The 26-year-old self-described ‘straight C and D grade student’ from the backwoods of Mobile, Alabama struck gold two years ago when a film he made for $800 in his bedroom called Milk & Serial racked up 2.4 million views on YouTube.

‘That made me think bigger,’ he said.

Now Barker is being credited with helping revive a struggling cinema industry devastated by the pandemic when audiences abandoned theatres in favour of streaming services such as Netflix.

Obsession, made for just $750,000 is about Bear, a shy music store employee who buys a lucky talisman, a wooden stick that grants one wish when snapped.

Bear wishes that his best friend Nikki would ‘love me more than anything else in the world’.

The wish backfires when Nikki develops a deadly obsession with him.

The studio executive says: ‘Curry has millions of followers on YouTube and those kids all went to the cinema to see Obsession. Some of them probably went to the movie theatre for the first time.

‘These are kids that grew up during the pandemic, who never got to do the traditional Friday nights at the movies with a girlfriend that previous generations did. Many of them are experiencing the fun of watching a movie with an audience for the first time.’

Curry has been offered $10 million for his next film, another horror movie he has not even written yet.

He landed an agent at powerhouse United Talent Agency and has been signed up to direct a remake of the blood-soaked 1974 classic The Texas Chain Saw Massacre.

Social media has democratised the movie landscape to the point that studios will take a punt on filmmakers who have never set foot on a professional set or sat through a single film studies lecture.
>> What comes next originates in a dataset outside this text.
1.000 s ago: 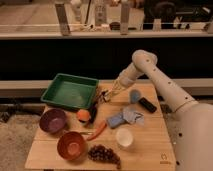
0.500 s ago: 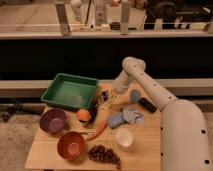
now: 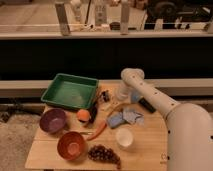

‘Traditionally if you wanted to make movies you went to film school and then joined a production company in a lowly position as a runner or grip,’ the executive said. ‘That’s history.’

But dyed-in-the-wool cinephiles are not convinced that YouTubers will save Hollywood.

One leading figure in the industry with an Oscar to her name told the MoS: ‘I think you will see creator-driven cinema in genres like comedy and horror. But can these kids make a masterpiece like Lawrence Of Arabia? I don’t think so.

‘What they can do is work efficiently with time and money because they’ve grown up creating content in their bedrooms. But are they artists? For every film that makes it there are hundreds that don’t.’

Time will tell if any of the YouTubers eventually end up standing on stage with a golden statuette in hand. But don’t rule it out.

The Oscars ceremony itself is embracing new media: from 2029 Hollywood’s marquee event will move from traditional TV to be streamed worldwide on, where else, YouTube.